Po 2016 r. idziemy za ciosem, z tym, że niektóre sprawy posuwają się już dalej same we właściwym kierunku, bo są inwestorzy, turyści, zagraniczni studenci, jesteśmy znani w Europie. Uczelnie oferują nie tylko studia, ale również wykwalifikowanych absolwentów i realizację różnych programów badawczych, m.in. na zlecenie lokalnych inwestorów.

Lublin 2020 - to miasto tętniące życiem, znane i zamożne, któremu się powiodło, i o którym mówi się dobrze lub bardzo dobrze. To miasto, w którym chce się żyć, i do którego miło się przyznawać, odrobinę zadzierając nosa. Mamy wszystko to, co miałby "normalny" Lublin, a oprócz tego jeszcze parę innych, jakże ważnych rzeczy: świetną infrastrukturę kulturalną (do programu "2016" wpisaliśmy kilka dodatkowych projektów, a skoro wygraliśmy, to musieliśmy je przecież zrealizować), nowoczesną komunikację, nowe inwestycje handlowe (może pięknie wkomponowane w otoczenie centrum na Podzamczu, w którym można by zrobić zakupy, ale również wstąpić na jakąś wystawę, by potem, ocierając się niemal o odsłonięte pamiątki przeszłości, znaleźć się na Starym Mieście i odetchnąć w jakiejś przytulnej knajpce), nowe obszary przemysłowo-usługowe, a w ślad za tym dzielnicę nowoczesnych biurowców (może w otoczeniu dworca kolejowego i autobusowego, jak w wielu miastach europejskich, ale o tych lokalizacjach powinni przecież ostatecznie zadecydować urbaniści).

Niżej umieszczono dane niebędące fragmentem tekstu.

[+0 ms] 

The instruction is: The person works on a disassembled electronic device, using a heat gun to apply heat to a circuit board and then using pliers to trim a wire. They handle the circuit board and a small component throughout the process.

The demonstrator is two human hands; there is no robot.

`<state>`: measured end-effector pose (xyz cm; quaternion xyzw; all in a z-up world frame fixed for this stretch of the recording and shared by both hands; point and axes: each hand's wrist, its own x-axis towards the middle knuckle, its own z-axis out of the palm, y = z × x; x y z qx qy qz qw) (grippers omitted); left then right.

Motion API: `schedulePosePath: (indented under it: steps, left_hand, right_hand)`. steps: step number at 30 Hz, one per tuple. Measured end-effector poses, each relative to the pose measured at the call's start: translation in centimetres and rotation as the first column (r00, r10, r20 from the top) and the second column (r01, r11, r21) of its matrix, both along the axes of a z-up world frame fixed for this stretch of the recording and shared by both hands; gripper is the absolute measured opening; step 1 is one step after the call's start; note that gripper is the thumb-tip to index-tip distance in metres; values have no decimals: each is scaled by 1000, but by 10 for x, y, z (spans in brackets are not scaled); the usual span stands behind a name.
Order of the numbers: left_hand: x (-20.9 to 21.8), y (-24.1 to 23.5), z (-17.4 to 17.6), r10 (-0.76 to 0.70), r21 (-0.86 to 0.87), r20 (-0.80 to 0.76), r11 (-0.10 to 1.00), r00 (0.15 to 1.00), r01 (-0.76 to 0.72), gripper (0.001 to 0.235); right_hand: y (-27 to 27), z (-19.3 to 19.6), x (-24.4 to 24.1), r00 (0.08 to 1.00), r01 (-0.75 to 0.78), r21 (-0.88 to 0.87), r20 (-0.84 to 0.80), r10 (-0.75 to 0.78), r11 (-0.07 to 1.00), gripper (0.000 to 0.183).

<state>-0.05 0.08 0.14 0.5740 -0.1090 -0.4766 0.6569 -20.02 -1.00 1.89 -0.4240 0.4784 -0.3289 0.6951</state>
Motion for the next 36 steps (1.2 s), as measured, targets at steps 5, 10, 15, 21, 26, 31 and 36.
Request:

Marzenia czasem się spełniają

Czy taka wizja Lublina 2020 jest realistyczna? Jasne, że tak, przemawia za tym aż nadto argumentów. Lublin ma niekwestionowany potencjał kulturalny i jakże bogatą historyczną spuściznę. W ostatnim czasie zyskał sobie opinię miasta otwartego dla artystów, traktującego kulturę jako jeden z priorytetów rozwoju. Jest jedynym polskim miastem uczestniczącym w europejskich programach "Miasta międzykulturowe" i "Dziedzictwo jako szansa". Akademickość Lublina to nie tylko imponujące liczby, ale przede wszystkim bogactwo intelektualne i wielki "rynek" na szeroko rozumianą kulturę, to także szansa na rozwój.

Lublin ma nie tylko zabytki wpisane na Listę Europejskiego Dziedzictwa, nie tylko piękną wielokulturową tradycję, bardzo bogate kontakty ze wschodnimi sąsiadami i położenie, które pozwala mu pełnić rolę "Kresów Unii Europejskiej". Ma mądrych duchowych przywódców, z arcybiskupem Józefem Życińskim, z hierarchami i przedstawicielami innych Kościołów i wyznań, potrafiącymi ze sobą rozmawiać, z jakże otwartym na kulturę i edukację zakonem dominikanów.

Lublin to miasto Unii Lubelskiej i Lubelskiego Lipca, to także miasto, w którym ma powstać jedyny w Europie Uniwersytet Polsko-Ukraiński, to w czasach komuny miasto wolnych drukarzy i ostoi wolności w postaci KUL-u, na którym wykładał Karol Wojtyła. Przy tym wszystkim Lublin i tak zamierza zrealizować w najbliższych latach parę dużych kulturalnych inwestycji (klasztor Powizytkowski, Teatr Stary, Centrum Spotkania Kultur), które z powodzeniem można wpisać do aplikacji w konkursie "2016". W podobny sposób trzeba widzieć to, że przed 2016 r. Lublin ma mieć m.in. nowy miejski stadion i lotnisko. Lublin wydatnie zwiększył nakłady na kulturę i już teraz jest miastem, w którym niemało się dzieje. Nic więc dziwnego, że nasza kandydatura jest traktowana poważnie zarówno przez konkurentów, jak i wielu uznanych ekspertów.

Naprawdę możemy zostać Europejską Stolicą Kultury 2016, pod warunkiem wszak, że nie będziemy prowadzili naszych starań o to "na ćwierć gwizdka", i przede wszystkim wszyscy zrozumiemy, że tego nie da się osiągnąć tylko "gwizdkiem".

Nie sprawdziła się na szczęście wizja z zapomnianej piosenki Jana Pietrzaka, według której za trzydzieści parę lat, jak dobrze pójdzie, miało tak naprawdę niewiele się zmienić. W 1989 r. nastąpił cud i stary świat stał się piękniejszy, a ludzie lepsi. Nie warto tracić wiary, nie pozbywajmy się więc tak łatwo marzeń - te marzenia mogą się ziścić.


Włodzimierz Wysocki
Gazeta Wyborcza, 26 listopada 2008 r.